A China impôs novas restrições às exportações de tecnologia de inteligência artificial que podem complicar a venda das operações do TikTok nos EUA, ao mesmo tempo em que intensificam a disputa tecnológica entre as duas maiores economias do mundo.

 

Os ministérios chineses encarregados do comércio e da ciência e tecnologia divulgaram na noite de sexta-feira as novas restrições que abrangem tecnologias de computação e processamento de dados e de análise de texto, recomendação de conteúdo, modelagem de fala e reconhecimento facial e de voz.

 

As tecnologias incluídas na lista não podem ser exportadas sem uma licença das autoridades locais de comércio.
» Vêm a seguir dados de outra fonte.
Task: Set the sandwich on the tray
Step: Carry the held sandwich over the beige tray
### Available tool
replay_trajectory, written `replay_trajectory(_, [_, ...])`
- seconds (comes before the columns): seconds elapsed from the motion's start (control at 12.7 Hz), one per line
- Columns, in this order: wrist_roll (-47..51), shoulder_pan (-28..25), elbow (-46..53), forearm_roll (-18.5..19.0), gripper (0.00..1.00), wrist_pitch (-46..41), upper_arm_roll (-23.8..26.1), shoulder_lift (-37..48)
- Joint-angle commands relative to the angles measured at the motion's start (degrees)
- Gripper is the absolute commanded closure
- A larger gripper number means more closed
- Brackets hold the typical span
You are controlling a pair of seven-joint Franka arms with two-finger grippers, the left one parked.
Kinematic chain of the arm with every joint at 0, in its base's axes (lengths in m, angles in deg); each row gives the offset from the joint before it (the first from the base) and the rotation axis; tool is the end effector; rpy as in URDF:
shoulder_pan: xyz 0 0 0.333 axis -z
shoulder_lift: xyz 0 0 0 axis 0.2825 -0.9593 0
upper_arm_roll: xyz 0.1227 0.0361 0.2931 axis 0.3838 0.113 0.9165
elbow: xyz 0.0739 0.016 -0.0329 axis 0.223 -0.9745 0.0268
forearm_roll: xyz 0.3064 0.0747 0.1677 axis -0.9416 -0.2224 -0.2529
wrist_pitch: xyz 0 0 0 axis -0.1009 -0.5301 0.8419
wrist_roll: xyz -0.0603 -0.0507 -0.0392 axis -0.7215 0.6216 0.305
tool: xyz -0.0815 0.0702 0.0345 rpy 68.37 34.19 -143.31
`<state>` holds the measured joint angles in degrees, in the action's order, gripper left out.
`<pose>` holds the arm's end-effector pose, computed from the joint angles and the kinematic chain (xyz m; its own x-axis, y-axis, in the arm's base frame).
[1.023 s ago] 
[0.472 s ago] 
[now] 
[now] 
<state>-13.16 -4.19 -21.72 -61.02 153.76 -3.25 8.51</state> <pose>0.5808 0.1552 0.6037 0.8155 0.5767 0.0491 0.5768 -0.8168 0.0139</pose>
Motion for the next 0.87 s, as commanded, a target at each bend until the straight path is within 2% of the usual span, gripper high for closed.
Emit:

As novas restrições podem causar entraves nas negociações entre a empresa chinesa de tecnologia ByteDance e compradores em potencial, já que a proprietária do TikTok enfrenta pressão da Casa Branca para vender rapidamente as operações americanas do popular aplicativo de compartilhamento de vídeos ou será proibida de operar no país.

 

No sábado, a agência oficial chinesa Xinhua News citou comentários de um assessor comercial do governo, de que a ByteDance deveria estudar a nova lista de exportações e avaliar “séria e cuidadosamente” se deveria interromper as negociações para a venda.

 

A ByteDance deve seu sucesso internacional à competência da tecnologia chinesa, e fornecer algoritmos atualizados para empresas no exterior é uma forma de exportação de tecnologia, disse à Xinhua o professor Cui Fan, da Universidade de Negócios Internacionais e Economia. Segundo ele, isso significa que, não importa quem será o novo operador dos negócios internacionais da ByteDance, provavelmente haverá alguma transferência de tecnologia.

 

“Estamos estudando as novas regras divulgadas na sexta-feira”, disse Erich Andersen, da ByteDance, ontem. “Como em qualquer transação internacional, seguiremos as leis aplicáveis, que neste caso incluem as dos EUA e da China.”

 

O Ministério do Comércio chinês não respondeu aos pedidos de comentários sobre as restrições. A Casa Branca também não respondeu aos pedidos de comentários.

 

A Microsoft, o Walmart e a Oracle mostraram interesse no popular aplicativo, cujo sucesso se baseia nos feeds viciantes de vídeos alimentados pelo mecanismo de inteligência artificial de recomendação de conteúdo da ByteDance. As três empresas americanas não quiseram comentar o assunto.

 

A lista atualizada de exportações proibidas ou limitadas de tecnologia, que abrange os setores agrícola, farmacêutico e outros, também especificou novas restrições para tecnologias de laser, criptografia, design de chips e outras categorias de ponta.

 

A China tinha revisado sua lista de exportação de tecnologia pela última vez em 2008. Pequim justificou a atualização como necessária, dada a rapidez do desenvolvimento científico e tecnológico e o “avanço contínuo” da competitividade industrial da China.

 

A tecnologia é um ponto cada vez mais central no conflito geopolítico entre EUA e China. Além do TikTok, a Casa Branca de Donald Trump tem como alvo um número crescente de empresas chinesas de tecnologia, especialmente a gigante das telecomunicações Huawei e a Tencent.

 

Ao longo dos últimos dois anos, o governo dos EUA tem feito campanha para colocar a tecnologia 5G da Huawei na lista negra em todo o mundo – com cada vez mais eficácia – e cita riscos de segurança associados aos laços da empresa com o governo chinês. O governo Trump também restringiu o acesso da Huawei a chips produzidos no exterior, o que limita sua capacidade de terceirizar a produção de componentes.

 

O aplicativo de troca de mensagens WeChat, da Tencent, que serve como uma ponte crucial entre empresas dos EUA e o mercado chinês, pode enfrentar o mesmo tipo de proibição que o TikTok, sob o argumento de risco à segurança nacional.

 

No ano passado, o governo dos EUA também impôs restrições rigorosas à compra de tecnologia americana por empresas e pessoas chinesas. Desde outubro, dezenas de empresas foram incluídas na lista negra do Departamento de Comércio dos EUA. Elas não podem comprar certas tecnologias dos EUA sem obter primeiro uma licença. Como motivo, o governo Trump cita abusos dos direitos humanos na região de Xinjiang, no extremo oeste da China, e outras questões de segurança nacional.